Szuflując zupę straciłem dwadzieścia minut życia. Bez namysłu poszedłem pod prysznic, po czym wybrałem białą koszulę oraz tym razem czarną marynarkę pasującą do moich spodni oraz butów. Cóż pozostały tylko drobnostki. Wszedłem ponownie do łazienki, aby się wyperfumować, i poprawić kołnierzyk. 
- Wyglądasz... jak nie ty - rzekłem do siebie poprawiając włosy i lekko się uśmiechając do swojego odbicia.
Wychodząc zerknąłem na zegarek, który wskazywał, że za kilka minut rozpocznie się Boże narodzenie. Cóż u mnie się to całkiem inaczej obchodzi. My jemy potrawy dopiero o północy, tak samo żady rozpakowuje prezenty, dziwnie tutaj, po prostu.

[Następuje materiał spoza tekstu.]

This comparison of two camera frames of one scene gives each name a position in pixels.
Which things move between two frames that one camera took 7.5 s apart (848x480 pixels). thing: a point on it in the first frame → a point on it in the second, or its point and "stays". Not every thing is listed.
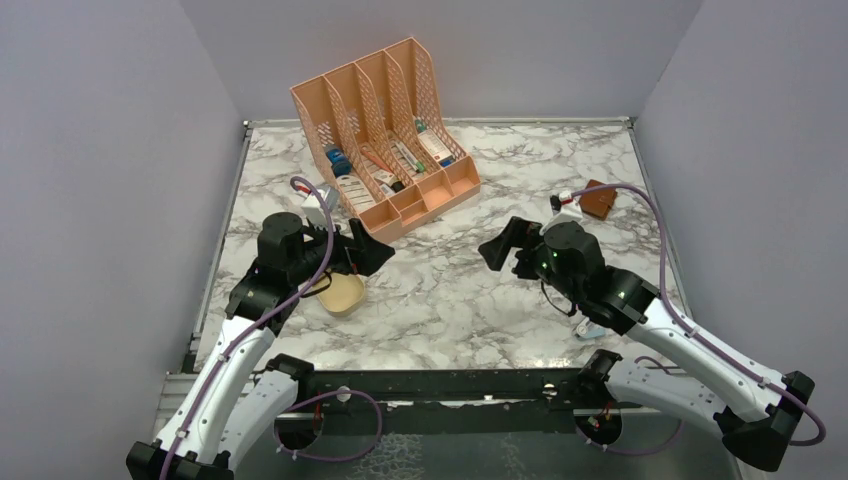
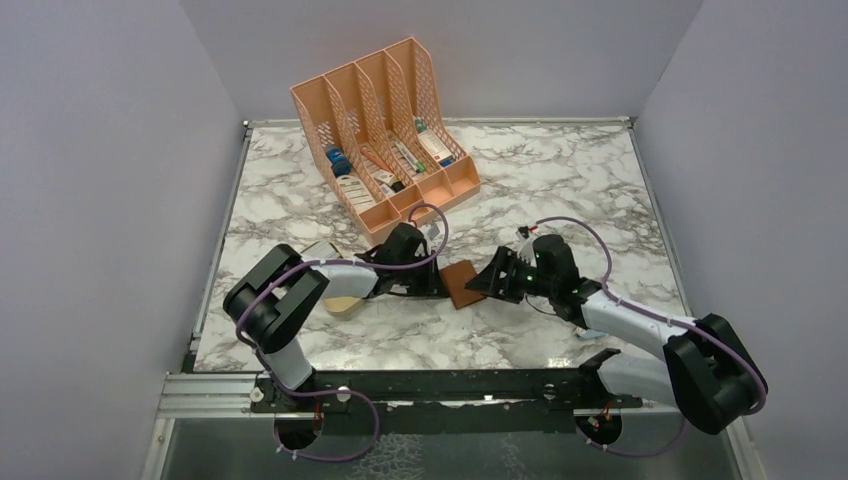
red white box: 435,146 stays
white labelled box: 356,192 stays
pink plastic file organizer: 379,136 stays
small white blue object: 588,330 stays
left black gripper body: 316,250 → 418,279
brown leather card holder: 598,203 → 456,277
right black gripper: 516,233 → 489,282
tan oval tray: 344,296 stays

Wchodząc na salę zauważam wiele uśmiechów, serdecznych osób. Kilka ludzi zostało, choć większość wyjechała. Ci co zostali, różnili się trochę ode mnie, praktycznie wszyscy mieli przy boku swoje rodziny. Ja mam te durne dwadzieścia cztery lata i nie mogę tego wszystkiego sobie poukładać, jak można spędzać święta bez rodziny przy boku.
Usiadłem, tam gdzie było wolne. Nie obchodziło mnie koło kogo siedzę, chciałem po prostu usiąść i zobaczyć jak tutaj będzie.

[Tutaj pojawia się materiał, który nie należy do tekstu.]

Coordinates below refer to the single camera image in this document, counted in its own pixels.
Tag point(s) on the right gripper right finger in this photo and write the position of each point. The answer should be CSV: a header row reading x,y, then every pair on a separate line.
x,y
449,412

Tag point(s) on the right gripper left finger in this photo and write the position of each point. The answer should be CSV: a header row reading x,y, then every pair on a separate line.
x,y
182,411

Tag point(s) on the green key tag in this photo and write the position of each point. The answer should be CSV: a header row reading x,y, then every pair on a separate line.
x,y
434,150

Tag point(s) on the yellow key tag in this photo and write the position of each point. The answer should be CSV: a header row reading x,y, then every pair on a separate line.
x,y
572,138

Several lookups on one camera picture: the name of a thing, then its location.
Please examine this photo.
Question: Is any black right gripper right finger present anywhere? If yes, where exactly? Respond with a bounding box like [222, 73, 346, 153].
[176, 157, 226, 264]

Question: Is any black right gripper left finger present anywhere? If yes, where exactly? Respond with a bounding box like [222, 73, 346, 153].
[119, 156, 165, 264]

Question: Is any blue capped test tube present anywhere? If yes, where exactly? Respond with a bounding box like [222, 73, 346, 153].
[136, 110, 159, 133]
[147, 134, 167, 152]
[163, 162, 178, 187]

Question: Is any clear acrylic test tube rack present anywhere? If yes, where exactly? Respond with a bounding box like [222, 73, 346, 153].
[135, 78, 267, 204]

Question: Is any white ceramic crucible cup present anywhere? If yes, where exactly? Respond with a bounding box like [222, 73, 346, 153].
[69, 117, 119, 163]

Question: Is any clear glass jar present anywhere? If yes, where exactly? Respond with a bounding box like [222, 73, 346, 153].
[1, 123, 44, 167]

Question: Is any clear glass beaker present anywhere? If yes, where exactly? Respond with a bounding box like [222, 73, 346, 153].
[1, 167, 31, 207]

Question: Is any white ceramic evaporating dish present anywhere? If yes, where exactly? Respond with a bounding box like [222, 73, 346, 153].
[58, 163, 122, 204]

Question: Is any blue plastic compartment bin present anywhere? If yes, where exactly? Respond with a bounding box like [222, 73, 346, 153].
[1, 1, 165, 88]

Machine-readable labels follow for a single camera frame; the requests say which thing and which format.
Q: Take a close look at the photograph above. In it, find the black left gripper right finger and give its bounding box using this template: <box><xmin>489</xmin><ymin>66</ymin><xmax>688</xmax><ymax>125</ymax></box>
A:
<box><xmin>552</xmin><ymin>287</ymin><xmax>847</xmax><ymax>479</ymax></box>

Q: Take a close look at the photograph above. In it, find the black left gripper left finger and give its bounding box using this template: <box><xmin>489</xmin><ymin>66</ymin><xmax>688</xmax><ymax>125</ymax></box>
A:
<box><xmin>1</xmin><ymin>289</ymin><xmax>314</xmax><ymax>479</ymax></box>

Gdy wszyscy się zebrali, każdy dostał jakiś opłatek przed sobą i wszyscy ruszyli jak tabun krów, aby składać sobie życzenia, przynajmniej to usłyszałem. Ja to widzę pierwszy raz na oczy i nawet nie wiem co z tym się robi! Jeny, co to za dziwne obyczaje. U mnie wygląda to inaczej. O wiele inaczej!

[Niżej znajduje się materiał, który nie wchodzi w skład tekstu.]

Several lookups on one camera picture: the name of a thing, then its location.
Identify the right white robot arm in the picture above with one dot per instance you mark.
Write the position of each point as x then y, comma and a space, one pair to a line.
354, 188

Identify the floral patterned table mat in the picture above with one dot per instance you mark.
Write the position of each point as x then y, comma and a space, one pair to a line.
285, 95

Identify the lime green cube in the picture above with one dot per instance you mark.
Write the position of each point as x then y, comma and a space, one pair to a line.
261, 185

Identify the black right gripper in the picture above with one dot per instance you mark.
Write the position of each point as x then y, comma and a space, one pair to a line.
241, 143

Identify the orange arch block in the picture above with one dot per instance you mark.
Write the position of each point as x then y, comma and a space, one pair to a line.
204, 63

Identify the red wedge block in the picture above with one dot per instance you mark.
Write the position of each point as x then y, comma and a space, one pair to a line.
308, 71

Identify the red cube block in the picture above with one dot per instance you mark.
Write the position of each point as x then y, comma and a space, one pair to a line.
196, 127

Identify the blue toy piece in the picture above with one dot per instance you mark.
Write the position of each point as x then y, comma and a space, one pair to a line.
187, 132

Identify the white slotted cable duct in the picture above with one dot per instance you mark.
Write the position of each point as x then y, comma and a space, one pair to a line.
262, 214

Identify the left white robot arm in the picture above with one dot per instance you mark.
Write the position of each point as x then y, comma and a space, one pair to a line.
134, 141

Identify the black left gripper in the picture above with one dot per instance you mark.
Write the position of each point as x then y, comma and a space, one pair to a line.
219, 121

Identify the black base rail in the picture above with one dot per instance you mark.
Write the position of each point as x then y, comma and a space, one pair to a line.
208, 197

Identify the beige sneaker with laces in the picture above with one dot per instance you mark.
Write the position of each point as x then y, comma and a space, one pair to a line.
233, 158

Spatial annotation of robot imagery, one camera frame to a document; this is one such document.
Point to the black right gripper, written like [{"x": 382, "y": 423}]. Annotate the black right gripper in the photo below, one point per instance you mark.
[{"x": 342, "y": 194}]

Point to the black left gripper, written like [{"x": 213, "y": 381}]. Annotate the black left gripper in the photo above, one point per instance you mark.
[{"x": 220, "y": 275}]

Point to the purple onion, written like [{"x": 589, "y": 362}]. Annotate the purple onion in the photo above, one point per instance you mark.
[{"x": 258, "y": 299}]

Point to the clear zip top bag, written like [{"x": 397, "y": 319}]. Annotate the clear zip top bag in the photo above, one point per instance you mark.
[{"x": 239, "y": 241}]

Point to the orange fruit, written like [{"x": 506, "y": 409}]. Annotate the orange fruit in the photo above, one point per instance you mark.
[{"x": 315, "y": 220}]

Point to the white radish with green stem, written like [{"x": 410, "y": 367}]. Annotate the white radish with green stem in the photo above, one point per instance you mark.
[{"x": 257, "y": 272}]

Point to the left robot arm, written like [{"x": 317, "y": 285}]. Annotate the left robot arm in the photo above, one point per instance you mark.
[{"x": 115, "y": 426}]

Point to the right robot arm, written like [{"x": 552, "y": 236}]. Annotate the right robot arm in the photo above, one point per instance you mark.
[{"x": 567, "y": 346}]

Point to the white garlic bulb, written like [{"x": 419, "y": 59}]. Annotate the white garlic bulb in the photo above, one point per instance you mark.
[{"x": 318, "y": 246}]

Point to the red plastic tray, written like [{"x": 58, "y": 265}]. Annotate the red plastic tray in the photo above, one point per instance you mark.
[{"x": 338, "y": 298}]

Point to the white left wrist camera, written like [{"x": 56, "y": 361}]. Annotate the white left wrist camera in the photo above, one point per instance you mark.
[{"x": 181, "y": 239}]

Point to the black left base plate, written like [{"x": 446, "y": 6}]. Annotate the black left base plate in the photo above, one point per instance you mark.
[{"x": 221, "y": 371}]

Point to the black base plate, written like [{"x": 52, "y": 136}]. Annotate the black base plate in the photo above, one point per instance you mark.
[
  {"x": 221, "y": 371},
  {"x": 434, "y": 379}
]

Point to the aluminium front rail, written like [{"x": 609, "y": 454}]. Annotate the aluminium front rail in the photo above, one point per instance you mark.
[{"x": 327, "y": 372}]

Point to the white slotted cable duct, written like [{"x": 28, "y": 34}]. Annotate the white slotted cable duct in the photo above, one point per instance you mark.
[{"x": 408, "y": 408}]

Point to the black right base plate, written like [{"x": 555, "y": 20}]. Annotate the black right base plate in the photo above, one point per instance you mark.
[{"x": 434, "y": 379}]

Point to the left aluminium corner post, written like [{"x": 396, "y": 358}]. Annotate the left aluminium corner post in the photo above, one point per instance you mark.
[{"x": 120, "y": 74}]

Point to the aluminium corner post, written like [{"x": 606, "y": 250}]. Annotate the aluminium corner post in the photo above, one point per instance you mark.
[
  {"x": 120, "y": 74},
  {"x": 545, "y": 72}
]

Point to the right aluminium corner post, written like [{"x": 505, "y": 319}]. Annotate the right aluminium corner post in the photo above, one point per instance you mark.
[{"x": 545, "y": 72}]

Błądziłem wzrokiem po wszystkich i spostrzegłem, że jako jedyny siedzę jak taka krowa i nic nie robię. Wstałem z lekka przerażony sytuacją, że czegoś nie wiem. Nagle podszedł do mnie ktoś z akademii i złożył mi życzenia, więc ja zrobiłem to samo. Ta osoba również ułamała mój opłatek, więc chyba powinienem powtórzyć jej ruch.
Podeszło do mnie na prawdę dużo osób, a ja w pewnym momencie nie wiedziałem czego komu życzyć, więc praktycznie waliłem to samo do każdego "Wesołych świąt, abyś został/a profesjonalistą"
Po tym szale każdy zasiadł do stołu, na którym stało kilka różnych dań. Jedynie co mnie zaciekawiło, to złocisty indyk i jakaś ryba. 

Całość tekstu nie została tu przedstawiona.